> **Exercise objective**: Drop the pictures and repeat the remaining data exactly.

> **Stored data**:
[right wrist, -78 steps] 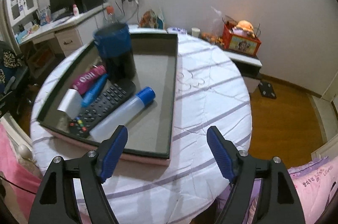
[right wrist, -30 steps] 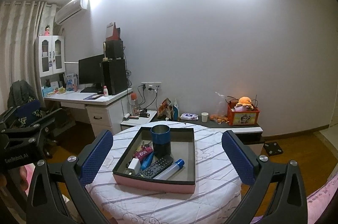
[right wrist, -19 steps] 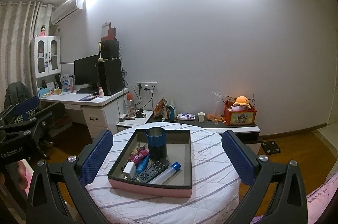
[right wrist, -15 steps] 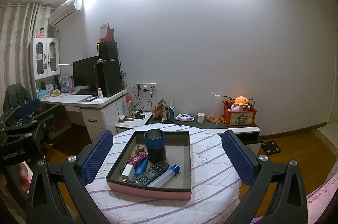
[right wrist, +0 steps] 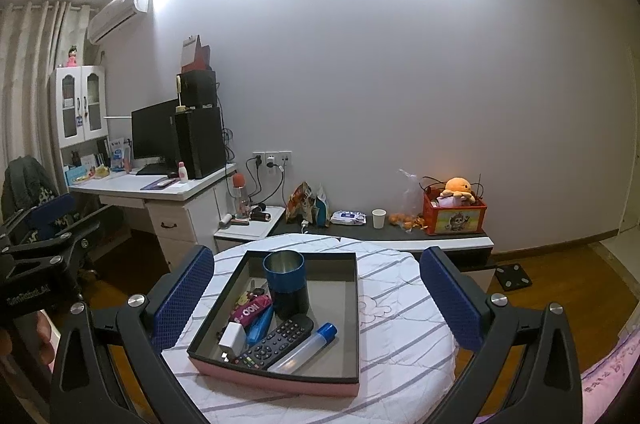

> **Answer space**:
[right wrist, -78 steps] 
[right wrist, -30 steps] 
[right wrist, -19 steps] 
[right wrist, -15 steps] 
[right wrist, +0 steps] 

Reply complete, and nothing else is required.